A cautela a qual Britto se refere está relacionada à imprevisibilidade desta pandemia e sua capacidade de gerar novos desafios. O pé atrás, contudo, não apaga o otimismo com o ano que está prestes a começar. O recuo dos níveis de contaminação abriu espaço para aqueles cujos exames e tratamentos haviam sido adiados nos últimos meses.

“Esse movimento de represamento de todos os demais tratamentos que não eram sobre Covid-19 começou neste ano de 2021, mas nossa previsão é que continue ao longo do ano de 2022. E, claro, a ele vai se somar, já está se somando, o tratamento de sequelas da Covid-19”, explicou.

Essas serão as prioridades para o segmento de hospitais privados no pós-pandemia: a organização para retomada dos atendimentos habituais e para o cuidado daqueles que sofreram sequelas.

Na esfera econômica, a expectativa é de uma redução gradativa dos quadros inflacionários e de uma expansão dos níveis de emprego. A projeção corre o risco de fazer água, entretanto, frente às disposições de agentes econômicos durante o ano eleitoral.

Segundo o executivo, por outro lado, pautas para a resolução da crise de financiamento e de gestão do Sistema Único de Saúde (SUS); das fragilidades da saúde suplementar; e dos problemas de segurança jurídica e regulatória aos entes privados não têm espaço na agenda de 2022.

Mesmo assim, para Britto, não há escapatória. “Nos últimos anos, tivemos uma quase falta de atuação do setor público na propositura de reformas que são hoje essenciais para reequilibrar o SUS e garantir segurança jurídica à saúde suplementar.
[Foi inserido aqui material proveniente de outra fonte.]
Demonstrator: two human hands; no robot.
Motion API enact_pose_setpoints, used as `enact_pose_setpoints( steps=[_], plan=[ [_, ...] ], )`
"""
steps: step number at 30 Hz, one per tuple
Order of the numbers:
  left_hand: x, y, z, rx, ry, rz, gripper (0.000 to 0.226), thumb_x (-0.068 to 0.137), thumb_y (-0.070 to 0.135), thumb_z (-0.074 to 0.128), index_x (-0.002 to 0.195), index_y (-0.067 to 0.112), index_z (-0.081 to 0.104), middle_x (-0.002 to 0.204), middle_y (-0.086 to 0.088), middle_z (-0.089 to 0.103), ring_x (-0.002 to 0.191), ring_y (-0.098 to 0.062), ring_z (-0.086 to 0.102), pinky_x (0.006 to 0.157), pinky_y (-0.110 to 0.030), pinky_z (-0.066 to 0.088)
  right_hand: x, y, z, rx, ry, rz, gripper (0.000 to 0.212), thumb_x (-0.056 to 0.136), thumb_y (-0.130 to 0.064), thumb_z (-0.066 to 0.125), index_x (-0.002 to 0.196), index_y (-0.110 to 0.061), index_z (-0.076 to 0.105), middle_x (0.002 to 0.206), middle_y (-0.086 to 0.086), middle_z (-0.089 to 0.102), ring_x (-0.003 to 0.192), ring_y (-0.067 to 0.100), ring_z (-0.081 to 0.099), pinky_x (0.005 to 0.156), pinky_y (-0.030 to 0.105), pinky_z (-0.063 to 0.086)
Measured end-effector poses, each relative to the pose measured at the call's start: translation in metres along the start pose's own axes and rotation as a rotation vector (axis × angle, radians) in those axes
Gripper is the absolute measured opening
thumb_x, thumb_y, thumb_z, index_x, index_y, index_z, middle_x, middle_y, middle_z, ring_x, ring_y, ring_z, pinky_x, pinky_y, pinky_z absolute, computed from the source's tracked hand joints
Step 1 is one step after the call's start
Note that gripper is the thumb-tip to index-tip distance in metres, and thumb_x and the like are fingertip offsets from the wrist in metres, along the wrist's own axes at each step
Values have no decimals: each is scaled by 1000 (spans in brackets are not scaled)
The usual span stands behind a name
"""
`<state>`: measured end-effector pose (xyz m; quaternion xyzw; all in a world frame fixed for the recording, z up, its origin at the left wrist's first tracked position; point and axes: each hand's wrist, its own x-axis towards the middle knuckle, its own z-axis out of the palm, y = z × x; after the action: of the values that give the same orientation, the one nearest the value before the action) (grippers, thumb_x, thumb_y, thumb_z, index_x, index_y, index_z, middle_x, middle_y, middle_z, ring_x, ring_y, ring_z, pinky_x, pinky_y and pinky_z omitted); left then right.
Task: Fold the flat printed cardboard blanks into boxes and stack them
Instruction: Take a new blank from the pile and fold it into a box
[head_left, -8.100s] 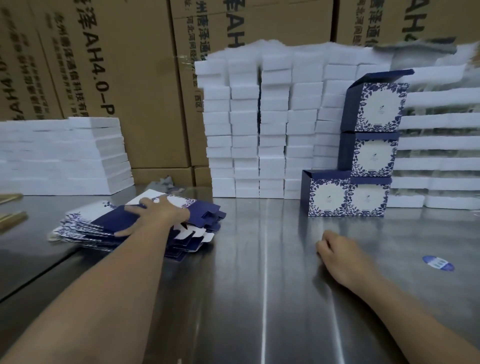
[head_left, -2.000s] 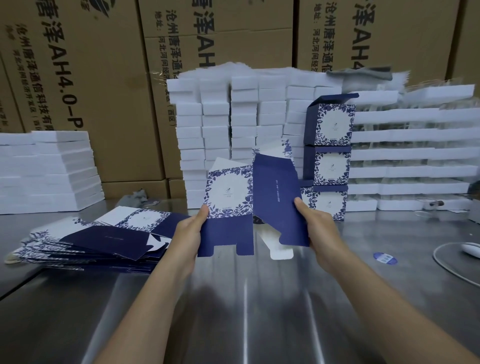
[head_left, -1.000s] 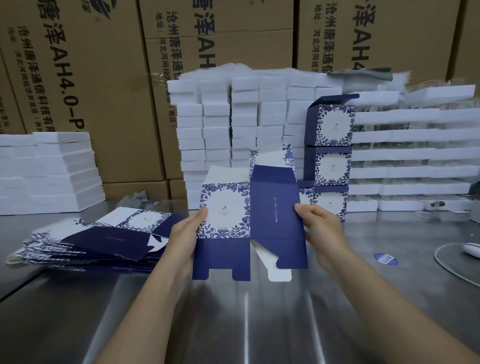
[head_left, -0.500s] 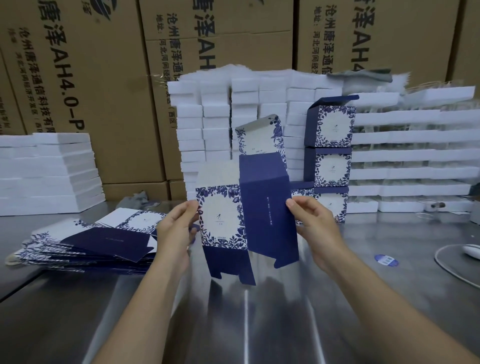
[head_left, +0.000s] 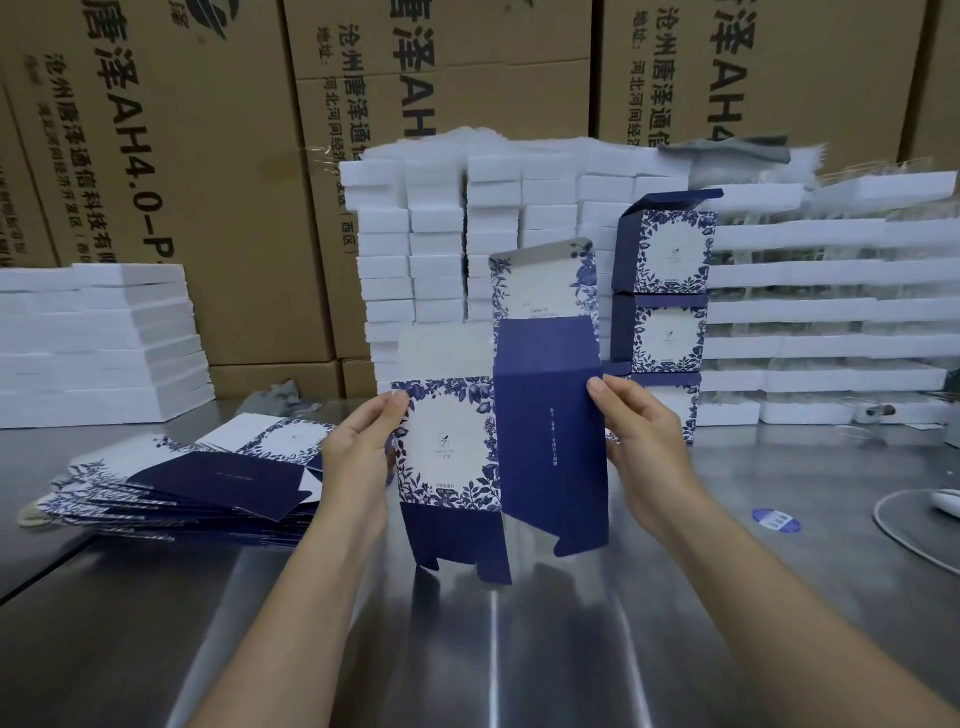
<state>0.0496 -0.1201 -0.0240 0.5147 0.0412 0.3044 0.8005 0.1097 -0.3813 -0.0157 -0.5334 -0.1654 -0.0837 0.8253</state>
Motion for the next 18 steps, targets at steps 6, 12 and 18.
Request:
enact_pose_setpoints(
  steps=[6,12,18],
  plan=[
    [-2,3,4,-27,5,-6,23,92,32,80,111,18,81,105,-2,75,93,-19,58,72,-31,40,2,-3,-3,30,85,-30,9,99,-20,73,105,-13,75,101,0,77,88,13,68,72,24,53],
    [-2,7,3,-108,-17,35,28,93,32,79,116,17,79,117,-7,79,97,-18,75,88,-38,60,-1,-5,-2,2,3,-33,14,95,-25,78,104,-14,80,106,2,80,93,12,71,80,32,53],
    [3,8,-1,-240,52,32,40,91,26,82,127,12,74,124,-9,77,123,-29,70,112,-54,51,-4,-1,2,-42,-57,-1,21,97,-26,76,110,-11,79,115,7,79,97,14,70,85,36,56]
  ],
)
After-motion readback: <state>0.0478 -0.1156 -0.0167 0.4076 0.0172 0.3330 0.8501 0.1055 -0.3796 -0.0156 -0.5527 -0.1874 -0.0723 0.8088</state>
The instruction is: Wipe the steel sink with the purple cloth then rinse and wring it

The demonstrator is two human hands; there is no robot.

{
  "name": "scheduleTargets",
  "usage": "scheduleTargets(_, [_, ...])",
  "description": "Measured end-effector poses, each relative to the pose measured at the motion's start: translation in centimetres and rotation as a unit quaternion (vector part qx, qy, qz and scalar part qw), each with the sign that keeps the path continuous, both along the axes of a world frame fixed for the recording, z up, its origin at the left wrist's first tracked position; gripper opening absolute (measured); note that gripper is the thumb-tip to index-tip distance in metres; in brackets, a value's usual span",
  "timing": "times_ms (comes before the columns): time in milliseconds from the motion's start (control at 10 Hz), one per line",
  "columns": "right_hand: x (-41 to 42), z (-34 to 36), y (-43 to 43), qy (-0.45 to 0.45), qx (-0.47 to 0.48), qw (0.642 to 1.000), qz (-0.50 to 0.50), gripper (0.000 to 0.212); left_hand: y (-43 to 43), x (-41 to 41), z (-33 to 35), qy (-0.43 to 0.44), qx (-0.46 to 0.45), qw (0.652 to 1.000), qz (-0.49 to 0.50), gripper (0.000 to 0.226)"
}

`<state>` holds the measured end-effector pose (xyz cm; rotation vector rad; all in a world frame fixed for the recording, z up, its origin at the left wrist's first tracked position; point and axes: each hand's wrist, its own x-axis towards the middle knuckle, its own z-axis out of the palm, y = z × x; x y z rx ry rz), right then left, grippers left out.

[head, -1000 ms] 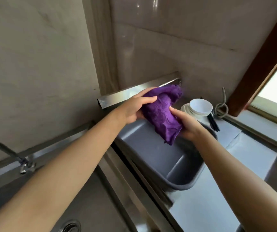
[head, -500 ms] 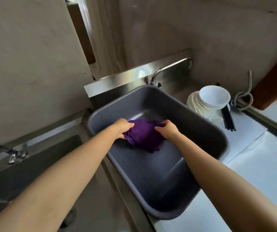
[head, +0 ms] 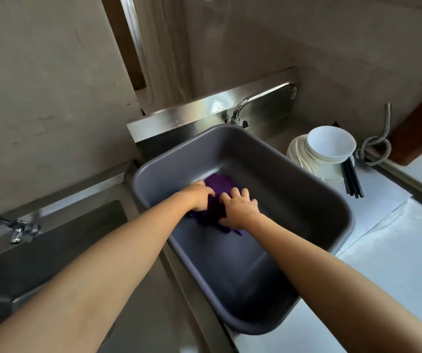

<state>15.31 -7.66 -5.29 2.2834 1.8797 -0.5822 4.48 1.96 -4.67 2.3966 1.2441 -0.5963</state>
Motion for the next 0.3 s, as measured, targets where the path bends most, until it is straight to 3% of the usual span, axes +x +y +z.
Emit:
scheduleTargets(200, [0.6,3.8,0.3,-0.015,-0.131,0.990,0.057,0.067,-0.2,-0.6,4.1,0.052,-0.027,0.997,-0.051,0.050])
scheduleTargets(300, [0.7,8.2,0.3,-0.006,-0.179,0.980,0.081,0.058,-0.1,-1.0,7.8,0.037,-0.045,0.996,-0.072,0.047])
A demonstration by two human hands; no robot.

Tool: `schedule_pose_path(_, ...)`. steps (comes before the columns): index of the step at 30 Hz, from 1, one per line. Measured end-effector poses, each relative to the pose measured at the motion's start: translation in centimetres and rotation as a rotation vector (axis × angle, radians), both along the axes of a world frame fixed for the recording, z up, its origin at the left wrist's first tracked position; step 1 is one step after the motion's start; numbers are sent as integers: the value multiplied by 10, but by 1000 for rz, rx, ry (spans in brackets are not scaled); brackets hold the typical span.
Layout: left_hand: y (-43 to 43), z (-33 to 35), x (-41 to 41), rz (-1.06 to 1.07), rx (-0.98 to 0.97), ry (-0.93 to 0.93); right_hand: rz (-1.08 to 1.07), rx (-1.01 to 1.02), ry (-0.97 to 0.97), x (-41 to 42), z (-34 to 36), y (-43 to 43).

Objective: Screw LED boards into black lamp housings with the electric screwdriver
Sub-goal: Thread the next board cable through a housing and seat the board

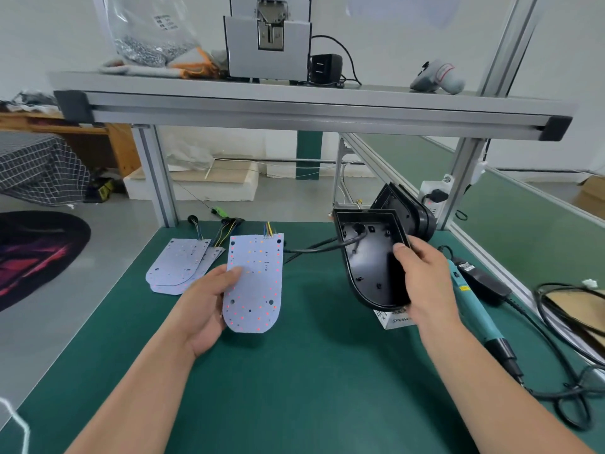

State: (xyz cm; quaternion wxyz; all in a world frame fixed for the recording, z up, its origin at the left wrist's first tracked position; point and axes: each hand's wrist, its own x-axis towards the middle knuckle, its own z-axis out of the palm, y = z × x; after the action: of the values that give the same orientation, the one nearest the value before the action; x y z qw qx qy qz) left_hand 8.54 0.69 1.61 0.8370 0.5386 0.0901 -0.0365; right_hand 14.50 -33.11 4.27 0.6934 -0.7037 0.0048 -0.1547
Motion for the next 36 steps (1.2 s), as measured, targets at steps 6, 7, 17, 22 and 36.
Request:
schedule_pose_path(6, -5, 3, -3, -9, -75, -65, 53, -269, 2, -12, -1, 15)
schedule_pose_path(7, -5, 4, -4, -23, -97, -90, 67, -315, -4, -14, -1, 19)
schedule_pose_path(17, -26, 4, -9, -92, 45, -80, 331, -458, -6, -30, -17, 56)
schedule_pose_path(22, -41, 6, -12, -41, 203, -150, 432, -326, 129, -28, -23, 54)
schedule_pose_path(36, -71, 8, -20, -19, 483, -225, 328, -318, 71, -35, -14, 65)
O novo presidente da República, seja quem for, não vai ter espaço para fugir dessas questões, porque como a pandemia mostrou, são muito graves os problemas que a gente está enfrentando em termos de saúde, problemas esses agravados pela falta de qualquer continuidade política nos últimos anos”.

“Não há sistema de saúde que resista”, concluiu.